National genomic projects in Asia and Africa: a review
摘要
National genome projects (NGPs) are increasingly shaping precision medicine by improving representation of population-specific genetic diversity. This review compiles findings from NGPs across Asia and Africa, regions that remain underrepresented in global genomic databases despite their extensive demographic and genetic diversity. A total of 53 studies from 24 countries were identified to understand (1) the genomic approach utilized, (2) novel findings that have emerged, and (3) strategies for improving research in these regions. The NGPs implement population-based variome databases (20 NGPs), linear reference genome assemblies (8 NGPs), and graph-based pangenome assemblies (1 NGP). Novel variants ranged between 0.28% (China) and 19.6% (Iran), whereas rare variants accounted for up to 88.9% of the detected variants in the Chinese population.

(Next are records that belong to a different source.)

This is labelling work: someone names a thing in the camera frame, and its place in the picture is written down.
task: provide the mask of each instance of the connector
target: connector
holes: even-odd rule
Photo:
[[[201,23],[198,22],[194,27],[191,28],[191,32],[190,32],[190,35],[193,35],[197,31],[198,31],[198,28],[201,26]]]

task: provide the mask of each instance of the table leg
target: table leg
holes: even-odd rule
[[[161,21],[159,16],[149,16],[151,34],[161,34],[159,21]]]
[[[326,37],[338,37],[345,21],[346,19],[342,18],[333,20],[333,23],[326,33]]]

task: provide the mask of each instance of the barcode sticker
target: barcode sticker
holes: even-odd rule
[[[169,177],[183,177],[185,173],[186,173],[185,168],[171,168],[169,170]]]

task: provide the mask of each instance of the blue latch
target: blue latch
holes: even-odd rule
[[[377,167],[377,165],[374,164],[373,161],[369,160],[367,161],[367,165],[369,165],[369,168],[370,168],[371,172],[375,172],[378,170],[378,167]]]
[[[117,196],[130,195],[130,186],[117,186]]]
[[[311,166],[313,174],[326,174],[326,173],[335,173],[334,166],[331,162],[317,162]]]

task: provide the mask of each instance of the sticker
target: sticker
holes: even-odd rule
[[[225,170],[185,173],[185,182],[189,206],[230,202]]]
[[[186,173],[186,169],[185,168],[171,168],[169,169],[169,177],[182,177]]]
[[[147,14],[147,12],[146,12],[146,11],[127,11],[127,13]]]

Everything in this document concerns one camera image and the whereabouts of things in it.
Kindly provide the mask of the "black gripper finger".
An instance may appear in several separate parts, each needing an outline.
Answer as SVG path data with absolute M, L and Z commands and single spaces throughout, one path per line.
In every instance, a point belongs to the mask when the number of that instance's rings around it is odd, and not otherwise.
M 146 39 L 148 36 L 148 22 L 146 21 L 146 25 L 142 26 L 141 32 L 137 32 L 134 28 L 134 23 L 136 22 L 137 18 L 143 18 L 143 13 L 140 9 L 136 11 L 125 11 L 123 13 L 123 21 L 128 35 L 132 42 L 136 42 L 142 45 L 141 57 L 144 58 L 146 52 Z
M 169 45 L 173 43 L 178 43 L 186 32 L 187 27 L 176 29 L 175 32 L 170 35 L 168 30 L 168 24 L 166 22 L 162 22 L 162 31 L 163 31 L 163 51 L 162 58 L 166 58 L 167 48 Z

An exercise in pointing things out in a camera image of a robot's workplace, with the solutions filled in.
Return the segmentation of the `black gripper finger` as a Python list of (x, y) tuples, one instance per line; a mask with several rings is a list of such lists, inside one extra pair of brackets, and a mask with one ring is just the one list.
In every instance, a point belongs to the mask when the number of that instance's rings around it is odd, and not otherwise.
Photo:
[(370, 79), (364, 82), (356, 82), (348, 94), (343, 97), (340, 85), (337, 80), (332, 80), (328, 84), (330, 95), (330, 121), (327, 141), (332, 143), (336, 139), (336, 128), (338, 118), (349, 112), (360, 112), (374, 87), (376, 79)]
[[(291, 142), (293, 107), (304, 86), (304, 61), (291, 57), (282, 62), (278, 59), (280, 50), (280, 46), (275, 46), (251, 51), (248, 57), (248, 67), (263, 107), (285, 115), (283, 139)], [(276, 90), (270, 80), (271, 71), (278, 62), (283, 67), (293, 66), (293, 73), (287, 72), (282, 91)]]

Each NGP documents its country’s evolutionary and migration history, which impacts disease frequency and pharmacogenomic variants. Clinically, NGPs revealed strong population stratification in disease-associated and pharmacogenomic variants. For example, the GJB2 rs72474224 hearing-loss variant ranged from 13% in Vietnam and 12% in Hong Kong to 0.0894% in Turkey, while the VKORC1 rs9923231 pharmacogenomic variant reached 89.2% in Taiwan but was 20%–25% in European-related Russian subpopulations. These findings demonstrate that clinically relevant allele frequencies, pathogenicity assessments, and drug-response markers differ substantially across ancestries. This review highlights ongoing efforts and strategies to enhance the representativeness of genomic data through NGPs in Asia and Africa. We also suggest future directions for national projects, including integrating family-based studies, multi-omic data, and standardized pipelines to accelerate discovery and support the equitable implementation of precision medicine.